-- SUPPLIED MATERIAL follows --
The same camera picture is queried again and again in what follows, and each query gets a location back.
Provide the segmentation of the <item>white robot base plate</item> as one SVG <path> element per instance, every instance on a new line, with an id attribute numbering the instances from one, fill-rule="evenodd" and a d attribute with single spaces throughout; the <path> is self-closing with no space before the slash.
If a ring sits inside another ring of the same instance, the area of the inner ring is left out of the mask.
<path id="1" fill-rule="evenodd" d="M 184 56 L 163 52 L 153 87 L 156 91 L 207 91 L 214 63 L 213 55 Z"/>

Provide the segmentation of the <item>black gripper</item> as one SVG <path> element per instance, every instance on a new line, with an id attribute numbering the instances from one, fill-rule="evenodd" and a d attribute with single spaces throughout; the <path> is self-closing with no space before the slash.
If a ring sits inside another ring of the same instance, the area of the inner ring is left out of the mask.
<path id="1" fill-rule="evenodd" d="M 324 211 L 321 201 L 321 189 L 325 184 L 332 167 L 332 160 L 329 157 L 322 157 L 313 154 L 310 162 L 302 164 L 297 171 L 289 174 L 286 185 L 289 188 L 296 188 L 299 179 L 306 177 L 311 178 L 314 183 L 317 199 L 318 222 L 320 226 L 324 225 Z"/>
-- SUPPLIED MATERIAL concluded --
#### WHAT YOU WILL DO
Find the lines that mention "spaces" in the entries and show them.

#### WRITTEN SOLUTION
Provide the segmentation of the <item>white robot base plate</item> as one SVG <path> element per instance, every instance on a new line, with an id attribute numbering the instances from one, fill-rule="evenodd" and a d attribute with single spaces throughout; the <path> is self-closing with no space before the slash.
Provide the segmentation of the <item>black gripper</item> as one SVG <path> element per instance, every instance on a new line, with an id attribute numbering the instances from one, fill-rule="evenodd" and a d attribute with single spaces throughout; the <path> is self-closing with no space before the slash.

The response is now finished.